**Instructions to follow**: When you reach the line containing "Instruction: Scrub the" in the records below, start copying exactly, and stop once you have copied the line containing "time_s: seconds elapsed".
------------------------------------------------
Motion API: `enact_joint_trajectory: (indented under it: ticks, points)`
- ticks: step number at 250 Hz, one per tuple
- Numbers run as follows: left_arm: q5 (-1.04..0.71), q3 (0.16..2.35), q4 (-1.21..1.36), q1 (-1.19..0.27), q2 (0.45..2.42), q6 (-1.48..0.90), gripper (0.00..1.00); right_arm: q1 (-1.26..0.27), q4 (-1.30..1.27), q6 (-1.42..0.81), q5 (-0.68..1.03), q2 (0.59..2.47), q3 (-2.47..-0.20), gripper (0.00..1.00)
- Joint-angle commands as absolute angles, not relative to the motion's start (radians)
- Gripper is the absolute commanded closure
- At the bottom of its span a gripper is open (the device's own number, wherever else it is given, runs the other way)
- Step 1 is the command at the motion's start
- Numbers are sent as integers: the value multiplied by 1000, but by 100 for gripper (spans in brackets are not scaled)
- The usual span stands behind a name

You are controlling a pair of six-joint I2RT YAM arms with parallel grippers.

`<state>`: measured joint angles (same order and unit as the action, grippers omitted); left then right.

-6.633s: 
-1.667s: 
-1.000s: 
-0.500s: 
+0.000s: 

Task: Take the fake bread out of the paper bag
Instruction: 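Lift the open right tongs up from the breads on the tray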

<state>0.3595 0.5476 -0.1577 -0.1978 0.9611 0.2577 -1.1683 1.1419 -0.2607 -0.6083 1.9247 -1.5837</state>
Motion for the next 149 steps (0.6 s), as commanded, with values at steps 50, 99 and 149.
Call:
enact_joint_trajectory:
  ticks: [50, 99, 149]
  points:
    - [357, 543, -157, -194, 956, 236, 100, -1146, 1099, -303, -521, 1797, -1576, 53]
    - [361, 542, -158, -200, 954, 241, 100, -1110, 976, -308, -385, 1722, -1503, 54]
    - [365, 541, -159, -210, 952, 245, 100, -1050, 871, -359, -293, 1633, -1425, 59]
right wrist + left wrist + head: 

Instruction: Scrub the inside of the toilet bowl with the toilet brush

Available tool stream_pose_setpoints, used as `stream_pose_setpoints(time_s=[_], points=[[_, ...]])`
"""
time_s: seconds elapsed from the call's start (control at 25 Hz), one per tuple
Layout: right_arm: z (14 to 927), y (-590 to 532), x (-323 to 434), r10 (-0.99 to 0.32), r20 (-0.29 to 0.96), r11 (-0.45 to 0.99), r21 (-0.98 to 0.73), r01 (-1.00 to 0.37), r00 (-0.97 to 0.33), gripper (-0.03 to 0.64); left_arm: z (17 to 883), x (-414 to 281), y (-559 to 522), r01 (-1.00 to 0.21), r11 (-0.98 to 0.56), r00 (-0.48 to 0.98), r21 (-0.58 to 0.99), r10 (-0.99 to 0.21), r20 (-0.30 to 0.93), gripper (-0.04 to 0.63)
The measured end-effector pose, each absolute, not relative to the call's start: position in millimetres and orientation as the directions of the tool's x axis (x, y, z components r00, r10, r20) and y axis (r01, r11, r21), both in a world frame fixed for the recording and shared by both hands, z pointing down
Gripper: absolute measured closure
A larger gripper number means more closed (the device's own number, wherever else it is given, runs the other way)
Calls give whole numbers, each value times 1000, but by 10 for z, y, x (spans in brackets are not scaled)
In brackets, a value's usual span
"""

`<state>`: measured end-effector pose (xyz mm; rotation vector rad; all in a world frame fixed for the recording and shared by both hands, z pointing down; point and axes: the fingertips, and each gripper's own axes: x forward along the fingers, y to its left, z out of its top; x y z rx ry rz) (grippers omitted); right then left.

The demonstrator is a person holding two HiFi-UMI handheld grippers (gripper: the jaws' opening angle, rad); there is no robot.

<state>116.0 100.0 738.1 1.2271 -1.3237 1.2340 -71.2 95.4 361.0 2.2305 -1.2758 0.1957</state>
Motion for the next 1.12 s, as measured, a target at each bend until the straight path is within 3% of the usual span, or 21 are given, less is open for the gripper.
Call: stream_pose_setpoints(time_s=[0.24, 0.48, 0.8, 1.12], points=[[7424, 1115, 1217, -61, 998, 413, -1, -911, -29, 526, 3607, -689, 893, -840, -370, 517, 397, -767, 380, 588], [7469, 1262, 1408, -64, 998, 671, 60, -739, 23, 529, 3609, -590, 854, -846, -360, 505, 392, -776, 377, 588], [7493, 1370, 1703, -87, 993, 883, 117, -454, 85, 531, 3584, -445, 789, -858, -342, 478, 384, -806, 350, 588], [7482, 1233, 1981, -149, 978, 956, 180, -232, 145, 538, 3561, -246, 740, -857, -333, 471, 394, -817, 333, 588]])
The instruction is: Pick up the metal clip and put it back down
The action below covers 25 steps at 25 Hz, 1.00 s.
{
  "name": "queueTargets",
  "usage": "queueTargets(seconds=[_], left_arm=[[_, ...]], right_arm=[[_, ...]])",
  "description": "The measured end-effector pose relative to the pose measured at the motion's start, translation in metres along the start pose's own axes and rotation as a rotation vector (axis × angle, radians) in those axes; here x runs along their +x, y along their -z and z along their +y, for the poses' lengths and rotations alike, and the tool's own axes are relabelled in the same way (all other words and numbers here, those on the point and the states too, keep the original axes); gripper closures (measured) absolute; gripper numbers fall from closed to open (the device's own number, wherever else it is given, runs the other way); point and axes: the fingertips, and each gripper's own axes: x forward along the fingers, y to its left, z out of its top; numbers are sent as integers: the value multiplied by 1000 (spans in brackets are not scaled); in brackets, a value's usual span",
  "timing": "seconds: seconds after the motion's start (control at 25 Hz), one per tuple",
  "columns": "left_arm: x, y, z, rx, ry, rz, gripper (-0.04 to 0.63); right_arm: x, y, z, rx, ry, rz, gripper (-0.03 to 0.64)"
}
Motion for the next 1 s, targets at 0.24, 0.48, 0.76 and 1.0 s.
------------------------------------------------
**Task solution**:
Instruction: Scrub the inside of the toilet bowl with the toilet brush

Available tool stream_pose_setpoints, used as `stream_pose_setpoints(time_s=[_], points=[[_, ...]])`
"""
time_s: seconds elapsed from the call's start (control at 25 Hz), one per tuple

The answer has nothing more to it.